*Exercise prompt:* Nothing may differ between your reply and the listing that follows.

*Data segment:*

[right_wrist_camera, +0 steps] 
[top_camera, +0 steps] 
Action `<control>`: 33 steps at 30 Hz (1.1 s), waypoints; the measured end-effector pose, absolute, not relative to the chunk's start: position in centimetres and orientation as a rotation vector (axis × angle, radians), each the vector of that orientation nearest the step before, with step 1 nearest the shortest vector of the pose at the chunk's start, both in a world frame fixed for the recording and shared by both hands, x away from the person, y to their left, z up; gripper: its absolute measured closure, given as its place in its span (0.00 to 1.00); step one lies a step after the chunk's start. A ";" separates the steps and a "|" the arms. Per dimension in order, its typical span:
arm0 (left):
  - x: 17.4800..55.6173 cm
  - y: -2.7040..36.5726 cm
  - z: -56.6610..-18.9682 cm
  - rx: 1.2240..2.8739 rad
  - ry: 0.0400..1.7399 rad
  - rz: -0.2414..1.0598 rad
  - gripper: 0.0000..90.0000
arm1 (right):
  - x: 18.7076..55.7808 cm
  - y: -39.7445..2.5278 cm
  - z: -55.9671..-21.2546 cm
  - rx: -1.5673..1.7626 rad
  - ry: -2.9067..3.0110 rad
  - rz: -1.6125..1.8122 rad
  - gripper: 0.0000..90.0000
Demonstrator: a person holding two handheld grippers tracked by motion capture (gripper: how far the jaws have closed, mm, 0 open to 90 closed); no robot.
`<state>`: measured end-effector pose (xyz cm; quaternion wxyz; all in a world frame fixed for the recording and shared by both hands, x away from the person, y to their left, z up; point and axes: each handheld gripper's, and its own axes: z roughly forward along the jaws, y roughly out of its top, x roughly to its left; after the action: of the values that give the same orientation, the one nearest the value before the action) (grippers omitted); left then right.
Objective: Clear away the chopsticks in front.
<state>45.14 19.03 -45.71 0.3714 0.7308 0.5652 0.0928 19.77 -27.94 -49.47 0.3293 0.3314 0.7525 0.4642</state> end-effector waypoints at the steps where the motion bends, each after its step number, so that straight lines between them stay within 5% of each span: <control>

*Written answer:*
[right_wrist_camera, +0 steps] 
[top_camera, +0 steps] 
Action `<control>`: 33 steps at 30 Hz (1.1 s), waypoints; the measured end-effector pose, absolute, not relative to the chunk's start: position in centimetres and orientation as a rotation vector (axis × angle, radians), each the vector of that orientation nearest the step before, with step 1 nearest the shortest vector of the pose at the chunk's start, both in a world frame fixed for the recording and shared by both hands, x away from the person, y to their left, z up; gripper: its absolute measured closure, given as its place in its span (0.00 to 1.00); step one lies a step after the chunk's start. A ";" separates the steps and a "|" the arms. Per dimension in order, its typical span:
arm0 (left):
  - x: 17.4800..55.6173 cm
  - y: -2.7040..36.5726 cm
  - z: -56.6610..-18.9682 cm
  - rx: 1.2240..2.8739 rad
  - ry: 0.0400..1.7399 rad
  - rz: -0.2414..1.0598 rad
  - gripper: 0.0000..90.0000
arm1 (right):
  - x: 18.7076..55.7808 cm
  - y: -39.7445..2.5278 cm
  - z: -55.9671..-21.2546 cm
  - rx: -1.5673..1.7626 rad
  - ry: -2.9067..3.0110 rad
  - rz: -1.6125..1.8122 rad
  - gripper: 0.0000..90.0000
Demonstrator: a person holding two handheld grippers tracked by motion capture (gripper: how far the jaws have closed, mm, 0 open to 90 closed); no robot.
`<state>`: measured end-effector pose (xyz cm; quaternion wxyz; all in a world frame fixed for the recording and shared by both hands, x away from the person, y to their left, z up; point and axes: each handheld gripper's, and its own axes: z roughly forward along the jaws, y roughly out of its top, x roughly to its left; after the action: of the values that give the same orientation, the one nearest the value before the action) (grippers omitted); left then right.
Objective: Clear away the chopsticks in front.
<state>45.14 19.03 -45.71 0.3714 0.7308 0.5652 0.0928 19.77 -27.94 -49.47 0.3293 0.3314 0.7525 0.4642</state> end-effector waypoints at the steps where the motion bends, each after its step number, so that straight lines between them stay within 5% of each span: <control>

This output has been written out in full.